━━━ Data below

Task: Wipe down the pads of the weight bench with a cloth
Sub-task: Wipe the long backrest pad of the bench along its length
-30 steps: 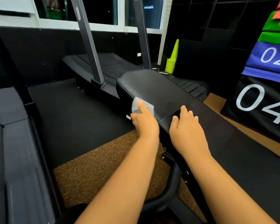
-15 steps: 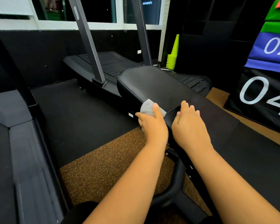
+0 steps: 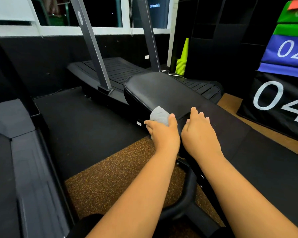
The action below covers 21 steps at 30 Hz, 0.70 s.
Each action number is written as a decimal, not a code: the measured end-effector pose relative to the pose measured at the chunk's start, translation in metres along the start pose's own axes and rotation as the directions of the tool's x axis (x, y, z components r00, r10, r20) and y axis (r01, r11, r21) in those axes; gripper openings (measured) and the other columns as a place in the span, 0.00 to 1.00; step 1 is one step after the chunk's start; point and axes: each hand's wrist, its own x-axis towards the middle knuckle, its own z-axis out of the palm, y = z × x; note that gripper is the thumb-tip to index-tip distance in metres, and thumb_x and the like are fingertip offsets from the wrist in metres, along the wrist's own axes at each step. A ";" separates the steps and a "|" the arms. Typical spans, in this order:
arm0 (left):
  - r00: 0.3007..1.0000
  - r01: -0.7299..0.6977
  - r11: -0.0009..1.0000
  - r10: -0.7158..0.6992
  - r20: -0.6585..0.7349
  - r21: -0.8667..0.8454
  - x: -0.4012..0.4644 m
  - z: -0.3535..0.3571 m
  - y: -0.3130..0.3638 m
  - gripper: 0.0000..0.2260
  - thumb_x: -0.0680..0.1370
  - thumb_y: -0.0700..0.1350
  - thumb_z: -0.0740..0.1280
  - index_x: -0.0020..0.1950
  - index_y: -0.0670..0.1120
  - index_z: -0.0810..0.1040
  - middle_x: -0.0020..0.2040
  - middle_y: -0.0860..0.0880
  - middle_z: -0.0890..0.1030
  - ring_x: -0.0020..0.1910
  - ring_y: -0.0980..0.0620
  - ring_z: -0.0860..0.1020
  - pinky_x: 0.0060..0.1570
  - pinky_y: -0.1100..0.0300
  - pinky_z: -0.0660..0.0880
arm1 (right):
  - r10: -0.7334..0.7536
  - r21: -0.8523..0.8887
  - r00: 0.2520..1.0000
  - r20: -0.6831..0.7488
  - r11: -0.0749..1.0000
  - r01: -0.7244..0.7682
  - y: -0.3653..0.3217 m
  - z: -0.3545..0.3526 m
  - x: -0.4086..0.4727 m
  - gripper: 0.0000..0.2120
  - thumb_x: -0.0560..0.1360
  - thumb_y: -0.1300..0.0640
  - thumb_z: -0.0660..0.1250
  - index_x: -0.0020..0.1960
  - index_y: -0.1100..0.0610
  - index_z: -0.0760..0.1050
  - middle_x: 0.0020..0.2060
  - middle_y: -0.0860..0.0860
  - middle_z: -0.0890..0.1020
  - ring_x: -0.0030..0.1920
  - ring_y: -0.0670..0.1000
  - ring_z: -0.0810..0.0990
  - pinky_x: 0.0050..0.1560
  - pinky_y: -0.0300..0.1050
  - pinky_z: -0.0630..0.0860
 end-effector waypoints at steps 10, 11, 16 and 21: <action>0.997 0.042 0.997 -0.046 -0.061 -0.063 0.030 -0.008 0.024 0.45 0.77 0.57 0.66 0.79 0.38 0.41 0.75 0.38 0.61 0.69 0.37 0.67 0.67 0.45 0.68 | 0.007 -0.009 0.998 0.055 1.000 -0.006 -0.002 -0.004 -0.002 0.20 0.80 0.62 0.53 0.71 0.64 0.60 0.55 0.58 0.73 0.56 0.60 0.71 0.55 0.53 0.70; 0.998 0.038 0.997 -0.041 -0.048 -0.069 0.026 -0.006 0.019 0.44 0.77 0.57 0.65 0.79 0.38 0.40 0.76 0.39 0.60 0.70 0.38 0.67 0.67 0.45 0.67 | 0.006 -0.006 0.998 0.058 1.000 -0.005 -0.003 -0.005 -0.003 0.20 0.80 0.62 0.53 0.71 0.64 0.60 0.55 0.58 0.73 0.57 0.60 0.71 0.56 0.53 0.69; 0.996 0.061 0.989 -0.051 0.068 -0.138 0.007 -0.003 -0.007 0.43 0.72 0.63 0.63 0.77 0.41 0.50 0.73 0.39 0.65 0.66 0.39 0.71 0.65 0.43 0.70 | 0.021 -0.079 0.999 0.048 0.997 -0.017 -0.005 -0.007 -0.005 0.20 0.80 0.58 0.53 0.69 0.66 0.62 0.57 0.60 0.75 0.56 0.60 0.70 0.61 0.56 0.67; 0.986 0.153 0.979 -0.142 0.083 -0.134 0.033 -0.006 0.006 0.34 0.78 0.58 0.64 0.74 0.39 0.56 0.66 0.41 0.72 0.59 0.43 0.74 0.56 0.52 0.71 | 0.032 -0.241 0.979 0.203 0.970 0.019 0.002 -0.004 -0.004 0.29 0.81 0.44 0.45 0.75 0.62 0.57 0.74 0.60 0.62 0.72 0.64 0.61 0.72 0.61 0.57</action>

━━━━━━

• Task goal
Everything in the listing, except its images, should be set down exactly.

• Response
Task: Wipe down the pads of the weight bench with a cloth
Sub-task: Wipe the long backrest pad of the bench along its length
-30 steps: 
-15 steps: 
+0 steps: 
The action below covers 21 steps at 30 Hz, 0.70 s.
Each action number is written as a decimal, not a code: the measured end-effector pose relative to the pose measured at the chunk's start, translation in metres along the start pose's own axes and rotation as the directions of the tool's x axis (x, y, z components r00, r10, r20) and y axis (r01, r11, r21) in those axes; gripper openings (measured) and the other columns as a place in the span, 0.00 to 1.00; step 1 is one step after the chunk's start; point and axes: each hand's wrist, its own x-axis towards the middle knuckle, its own z-axis out of the palm, y = z × x; note that gripper is the thumb-tip to index-tip distance in metres, and thumb_x and the like are fingertip offsets from the wrist in metres, along the wrist's own axes at each step. A ";" separates the steps and a "|" the arms. Typical spans, in this order:
arm0 (left):
  - r00: 0.3007..1.0000
  - r01: -0.7299..0.6977
  - r11: -0.0009..1.0000
  - r10: -0.7158..0.6992
  - r20: -0.6585..0.7349
  - r21: -0.8667..0.8454
  - x: -0.4012..0.4644 m
  - z: -0.3535..0.3571 m
  - y: -0.3130..0.3638 m
  - gripper: 0.0000..0.2260
  - thumb_x: -0.0680..0.1370
  - thumb_y: -0.0700..0.1350
  - thumb_z: -0.0740..0.1280
  - index_x: -0.0020..0.1950
  - index_y: -0.0670..0.1120
  - index_z: -0.0810..0.1040
  - middle_x: -0.0020..0.2040
  - middle_y: -0.0860..0.0880
  - middle_z: -0.0890..0.1030
  - ring_x: -0.0020..0.1910
  - ring_y: -0.0980..0.0620
  - ring_z: -0.0860..0.1020
  - pinky_x: 0.0060..0.1570
  - pinky_y: -0.1100..0.0300
  - pinky_z: -0.0660..0.0880
arm1 (right):
  - r10: -0.7334..0.7536
  - r21: -0.8523..0.8887
  - r00: 0.2520..1.0000
  - r20: -0.6831..0.7488
  - r11: -0.0749..1.0000
  - r01: -0.7244..0.7682
  - y: -0.3653..0.3217 m
  - z: -0.3545..0.3526 m
  - x: -0.4086..0.4727 m
  - gripper: 0.0000..0.2120
  - thumb_x: -0.0560..0.1360
  - thumb_y: -0.1300..0.0640
  - thumb_z: -0.0660..0.1250
  - index_x: -0.0020..0.1960
  - index_y: -0.1100..0.0610
  - index_z: -0.0760..0.1050
  - middle_x: 0.0020..0.2060
  - middle_y: -0.0860..0.0860
  - middle_z: -0.0890..0.1020
  - ring_x: -0.0030..0.1920
  - ring_y: -0.0670..0.1000
  - ring_z: -0.0810..0.0990
  - pinky_x: 0.0050..0.1560
  - pinky_y: -0.0300..0.1050
  - pinky_z: -0.0630..0.0860
 end-effector waypoints at steps 10, 11, 16 and 21: <action>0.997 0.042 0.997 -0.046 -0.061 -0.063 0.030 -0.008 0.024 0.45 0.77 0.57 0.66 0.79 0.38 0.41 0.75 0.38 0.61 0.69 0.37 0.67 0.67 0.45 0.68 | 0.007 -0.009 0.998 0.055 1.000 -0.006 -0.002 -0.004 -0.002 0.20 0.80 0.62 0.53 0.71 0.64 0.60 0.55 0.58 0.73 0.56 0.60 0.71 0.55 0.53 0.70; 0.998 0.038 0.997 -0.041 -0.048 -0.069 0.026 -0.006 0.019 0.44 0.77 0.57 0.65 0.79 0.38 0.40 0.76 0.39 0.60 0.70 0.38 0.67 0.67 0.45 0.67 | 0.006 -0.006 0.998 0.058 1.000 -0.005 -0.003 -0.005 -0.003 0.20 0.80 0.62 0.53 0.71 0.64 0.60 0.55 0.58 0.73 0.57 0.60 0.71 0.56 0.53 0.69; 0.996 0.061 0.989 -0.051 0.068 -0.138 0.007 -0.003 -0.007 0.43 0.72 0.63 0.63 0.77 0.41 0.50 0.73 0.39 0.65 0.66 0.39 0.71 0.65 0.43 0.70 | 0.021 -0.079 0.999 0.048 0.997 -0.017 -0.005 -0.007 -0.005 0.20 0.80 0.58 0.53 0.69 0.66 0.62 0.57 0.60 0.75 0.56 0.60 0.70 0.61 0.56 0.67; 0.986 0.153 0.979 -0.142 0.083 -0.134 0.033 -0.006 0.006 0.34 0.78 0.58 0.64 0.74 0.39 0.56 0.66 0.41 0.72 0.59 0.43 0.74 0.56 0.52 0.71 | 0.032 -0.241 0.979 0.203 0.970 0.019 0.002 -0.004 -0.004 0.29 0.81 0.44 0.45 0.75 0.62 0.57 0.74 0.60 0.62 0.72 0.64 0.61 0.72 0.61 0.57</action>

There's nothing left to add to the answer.